**Data for this task**
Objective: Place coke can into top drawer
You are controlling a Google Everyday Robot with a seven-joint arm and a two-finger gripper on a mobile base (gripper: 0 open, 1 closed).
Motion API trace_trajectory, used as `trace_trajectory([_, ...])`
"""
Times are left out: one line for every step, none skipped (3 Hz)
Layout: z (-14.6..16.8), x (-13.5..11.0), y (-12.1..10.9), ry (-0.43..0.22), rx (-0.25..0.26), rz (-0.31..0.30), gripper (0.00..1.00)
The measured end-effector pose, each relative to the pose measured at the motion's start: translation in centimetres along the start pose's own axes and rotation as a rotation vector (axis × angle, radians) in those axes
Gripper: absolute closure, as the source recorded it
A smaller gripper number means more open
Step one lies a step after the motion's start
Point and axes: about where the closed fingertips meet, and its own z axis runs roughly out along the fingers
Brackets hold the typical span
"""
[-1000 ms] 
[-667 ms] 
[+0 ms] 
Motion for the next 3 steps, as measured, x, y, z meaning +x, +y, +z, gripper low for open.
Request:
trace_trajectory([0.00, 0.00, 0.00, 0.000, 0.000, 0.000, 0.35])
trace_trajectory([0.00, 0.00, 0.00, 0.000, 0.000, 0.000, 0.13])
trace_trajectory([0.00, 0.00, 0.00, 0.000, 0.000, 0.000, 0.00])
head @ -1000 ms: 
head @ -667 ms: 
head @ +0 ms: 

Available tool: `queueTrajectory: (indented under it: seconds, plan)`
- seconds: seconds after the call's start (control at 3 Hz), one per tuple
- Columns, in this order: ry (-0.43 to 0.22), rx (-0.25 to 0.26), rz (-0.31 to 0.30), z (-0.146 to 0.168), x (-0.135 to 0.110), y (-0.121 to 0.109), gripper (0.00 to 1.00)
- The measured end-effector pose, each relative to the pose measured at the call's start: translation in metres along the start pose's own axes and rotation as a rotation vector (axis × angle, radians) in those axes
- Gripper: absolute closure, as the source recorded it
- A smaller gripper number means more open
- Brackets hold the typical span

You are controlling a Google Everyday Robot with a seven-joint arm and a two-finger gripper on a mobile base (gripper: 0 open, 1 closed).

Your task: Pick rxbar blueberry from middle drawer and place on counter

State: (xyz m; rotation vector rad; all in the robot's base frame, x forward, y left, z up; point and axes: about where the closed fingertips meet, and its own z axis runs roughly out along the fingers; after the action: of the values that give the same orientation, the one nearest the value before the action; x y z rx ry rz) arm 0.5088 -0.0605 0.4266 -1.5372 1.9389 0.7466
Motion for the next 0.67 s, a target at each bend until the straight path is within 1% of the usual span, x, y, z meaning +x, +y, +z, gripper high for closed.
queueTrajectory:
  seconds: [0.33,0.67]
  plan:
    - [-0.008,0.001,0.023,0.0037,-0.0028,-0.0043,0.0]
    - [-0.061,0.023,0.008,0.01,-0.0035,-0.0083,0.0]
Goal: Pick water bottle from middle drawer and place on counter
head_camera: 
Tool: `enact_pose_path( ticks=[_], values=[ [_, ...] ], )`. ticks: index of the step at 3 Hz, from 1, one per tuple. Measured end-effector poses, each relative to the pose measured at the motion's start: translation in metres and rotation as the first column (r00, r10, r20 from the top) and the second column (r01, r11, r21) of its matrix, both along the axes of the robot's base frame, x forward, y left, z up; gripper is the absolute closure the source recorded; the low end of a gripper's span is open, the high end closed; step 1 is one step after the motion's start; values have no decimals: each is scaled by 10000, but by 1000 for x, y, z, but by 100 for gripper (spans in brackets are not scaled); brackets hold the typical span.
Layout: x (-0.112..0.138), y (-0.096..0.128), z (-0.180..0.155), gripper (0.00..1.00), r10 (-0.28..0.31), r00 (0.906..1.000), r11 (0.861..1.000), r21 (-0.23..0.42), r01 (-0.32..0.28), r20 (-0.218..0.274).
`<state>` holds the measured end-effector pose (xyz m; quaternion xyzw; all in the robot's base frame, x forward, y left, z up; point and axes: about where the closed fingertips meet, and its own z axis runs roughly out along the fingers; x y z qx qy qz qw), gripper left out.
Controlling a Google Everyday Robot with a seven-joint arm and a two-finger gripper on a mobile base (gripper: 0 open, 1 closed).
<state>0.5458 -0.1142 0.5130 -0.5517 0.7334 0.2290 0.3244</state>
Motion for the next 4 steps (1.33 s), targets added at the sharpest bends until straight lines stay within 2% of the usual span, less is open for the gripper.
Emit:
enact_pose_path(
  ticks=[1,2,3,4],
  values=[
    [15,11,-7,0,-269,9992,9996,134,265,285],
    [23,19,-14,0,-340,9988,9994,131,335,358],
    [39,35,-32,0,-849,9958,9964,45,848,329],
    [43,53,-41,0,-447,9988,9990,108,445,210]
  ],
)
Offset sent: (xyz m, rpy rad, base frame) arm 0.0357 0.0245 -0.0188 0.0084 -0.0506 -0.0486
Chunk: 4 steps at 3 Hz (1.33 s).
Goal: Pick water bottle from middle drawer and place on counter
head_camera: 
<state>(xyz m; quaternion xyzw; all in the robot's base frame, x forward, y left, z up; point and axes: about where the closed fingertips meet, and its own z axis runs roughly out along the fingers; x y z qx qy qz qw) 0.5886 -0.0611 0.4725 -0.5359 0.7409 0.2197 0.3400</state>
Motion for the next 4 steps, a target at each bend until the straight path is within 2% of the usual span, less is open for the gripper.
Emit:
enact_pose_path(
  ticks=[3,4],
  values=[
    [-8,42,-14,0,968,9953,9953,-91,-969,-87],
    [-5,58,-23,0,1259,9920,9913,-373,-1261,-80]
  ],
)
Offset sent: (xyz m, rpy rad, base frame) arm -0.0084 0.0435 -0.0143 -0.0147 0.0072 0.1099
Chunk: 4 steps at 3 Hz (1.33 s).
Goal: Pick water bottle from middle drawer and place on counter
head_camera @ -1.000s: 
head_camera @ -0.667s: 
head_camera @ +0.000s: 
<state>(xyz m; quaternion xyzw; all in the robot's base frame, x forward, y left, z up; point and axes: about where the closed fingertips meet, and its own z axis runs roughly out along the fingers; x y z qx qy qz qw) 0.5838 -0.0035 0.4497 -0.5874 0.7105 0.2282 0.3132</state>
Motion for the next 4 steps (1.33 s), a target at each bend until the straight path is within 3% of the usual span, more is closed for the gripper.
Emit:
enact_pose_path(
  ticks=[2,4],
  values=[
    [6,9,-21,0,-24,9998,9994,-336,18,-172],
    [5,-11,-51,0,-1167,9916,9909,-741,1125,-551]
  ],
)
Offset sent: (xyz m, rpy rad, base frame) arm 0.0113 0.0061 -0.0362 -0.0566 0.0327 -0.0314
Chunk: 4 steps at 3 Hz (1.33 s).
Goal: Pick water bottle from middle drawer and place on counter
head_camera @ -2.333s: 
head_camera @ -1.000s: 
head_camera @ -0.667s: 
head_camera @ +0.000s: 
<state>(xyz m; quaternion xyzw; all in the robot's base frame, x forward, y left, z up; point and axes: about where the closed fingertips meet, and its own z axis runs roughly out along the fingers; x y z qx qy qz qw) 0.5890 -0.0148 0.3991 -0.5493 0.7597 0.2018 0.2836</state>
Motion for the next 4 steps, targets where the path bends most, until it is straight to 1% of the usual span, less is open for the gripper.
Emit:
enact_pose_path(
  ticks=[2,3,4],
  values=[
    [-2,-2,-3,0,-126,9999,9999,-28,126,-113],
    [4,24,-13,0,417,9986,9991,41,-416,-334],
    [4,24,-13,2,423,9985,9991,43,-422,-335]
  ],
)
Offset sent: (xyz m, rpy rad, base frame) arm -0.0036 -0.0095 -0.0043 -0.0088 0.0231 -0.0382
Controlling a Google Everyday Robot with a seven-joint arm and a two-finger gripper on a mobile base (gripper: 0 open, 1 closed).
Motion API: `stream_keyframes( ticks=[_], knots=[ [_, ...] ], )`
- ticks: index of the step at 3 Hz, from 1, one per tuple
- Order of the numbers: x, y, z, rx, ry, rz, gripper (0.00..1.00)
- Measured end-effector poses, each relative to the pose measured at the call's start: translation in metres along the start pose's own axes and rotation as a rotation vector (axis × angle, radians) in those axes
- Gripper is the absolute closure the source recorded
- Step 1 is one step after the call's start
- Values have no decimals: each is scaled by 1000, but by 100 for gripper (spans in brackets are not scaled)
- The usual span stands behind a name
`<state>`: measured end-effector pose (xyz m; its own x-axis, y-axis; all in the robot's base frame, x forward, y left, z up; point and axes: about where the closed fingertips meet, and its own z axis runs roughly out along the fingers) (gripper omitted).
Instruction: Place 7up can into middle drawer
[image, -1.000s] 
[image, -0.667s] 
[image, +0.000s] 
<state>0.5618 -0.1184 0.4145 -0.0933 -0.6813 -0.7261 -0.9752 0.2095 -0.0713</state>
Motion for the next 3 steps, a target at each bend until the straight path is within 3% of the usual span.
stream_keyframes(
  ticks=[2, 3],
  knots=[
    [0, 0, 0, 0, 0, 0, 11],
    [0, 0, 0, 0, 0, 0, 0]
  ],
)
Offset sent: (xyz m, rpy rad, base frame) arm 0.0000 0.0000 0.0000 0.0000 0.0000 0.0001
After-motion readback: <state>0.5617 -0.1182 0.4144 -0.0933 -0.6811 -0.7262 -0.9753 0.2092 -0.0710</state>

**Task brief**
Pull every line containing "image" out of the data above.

**Solution for this problem**
[image, -1.000s] 
[image, -0.667s] 
[image, +0.000s] 

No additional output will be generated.